After the DREAM Act failed, with not a single Republican voting for legal status for immigrant kids, I was as discouraged as you were.

And the next day I began working on immigration reform again.

And so must you.

I have been asked many questions about immigration reform over the last 10 days. I’ve culled them and offer my answers to some of them.

Why did the DREAM Act fail?

The simple answer is that not a single Republican supported the bill. There are more than half-a-dozen Republicans in the Senate who have supported the bill in the past, but the Republican Party has found a benefit in a “just say no” approach to legislation this year.

Wasn’t it the process that was used, which barred amendments prior to a vote, the reason the Republicans voted against it?

No. The same process has been used many times over the years. The procedural question is just a smoke screen.

Shouldn’t the normal legislative procedure have been used instead?

Over the last week I’ve received e-mails from a couple of DREAM Act supporters saying that Harry Reid doomed the bill by not using the normal procedure, which included hearing and amendments. These are the same supporters who two weeks ago insisted that the bill be voted on without amendment! Sorry, but you can’t have it both ways.

Trying to attach DREAM to the Defense Authorization Bill was a last ditch effort to pass the bill before the election. Going through the normal procedure would have thrown DREAM to the lame duck session and burdened it with multiple anti-immigrant amendments. That may be its fate (if we’re lucky) anyway, but at least this vote gave us a chance at a simple up or down vote.

Isn’t Bob Menendez’s introduction of comprehensive immigration reform right before the Senate adjourns just an election year ploy?

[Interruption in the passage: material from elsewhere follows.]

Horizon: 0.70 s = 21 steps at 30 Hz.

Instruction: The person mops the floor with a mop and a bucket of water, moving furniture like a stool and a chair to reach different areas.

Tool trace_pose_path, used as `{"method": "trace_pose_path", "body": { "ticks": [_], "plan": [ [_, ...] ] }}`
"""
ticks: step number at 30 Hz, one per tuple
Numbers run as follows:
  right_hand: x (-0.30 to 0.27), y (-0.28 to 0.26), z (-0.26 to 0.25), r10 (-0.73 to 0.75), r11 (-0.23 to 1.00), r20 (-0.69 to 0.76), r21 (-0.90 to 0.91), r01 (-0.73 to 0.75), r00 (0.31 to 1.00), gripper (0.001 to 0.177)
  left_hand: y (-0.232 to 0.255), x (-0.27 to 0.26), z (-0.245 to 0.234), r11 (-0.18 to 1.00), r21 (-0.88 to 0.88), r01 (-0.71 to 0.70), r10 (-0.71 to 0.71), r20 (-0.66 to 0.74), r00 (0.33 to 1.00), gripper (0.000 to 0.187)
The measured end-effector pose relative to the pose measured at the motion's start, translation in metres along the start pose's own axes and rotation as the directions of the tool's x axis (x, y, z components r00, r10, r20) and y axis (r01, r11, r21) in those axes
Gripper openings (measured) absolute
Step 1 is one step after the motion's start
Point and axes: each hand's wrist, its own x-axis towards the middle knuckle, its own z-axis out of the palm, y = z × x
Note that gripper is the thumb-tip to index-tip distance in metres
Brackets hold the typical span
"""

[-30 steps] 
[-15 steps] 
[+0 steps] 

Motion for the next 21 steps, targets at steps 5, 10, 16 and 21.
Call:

Gee, you’re surprised that politics plays a role in legislation? Menendez’s bill does a few things. It forces the Democrats in the Senate to begin to take sides in the immigration debate. Before they could say they were for sensible solutions to undocumented immigration and border security, now they have to either support or oppose specific language in a specific bill. Also, it gives Menendez a chance to go to the 8 or 10 possible Republican allies on reform and say, “You want changes? Tell us what language you want in the bill.”

Is there any hope for immigration reform in the lame duck session of Congress after the election?

Conventional wisdom is that with two (three?) wars and a recession, Congress will devote its few days of activity to other issues, but lame duck sessions have sometimes secured the passage of otherwise controversial pieces of legislation by senators who don’t have to worry about an immediate electoral backlash. This is why it is so important that you not give up on reform yet. We may not get the immigration reform we hoped for back in 2009, but we may win measures that significantly improve the lives of immigrants.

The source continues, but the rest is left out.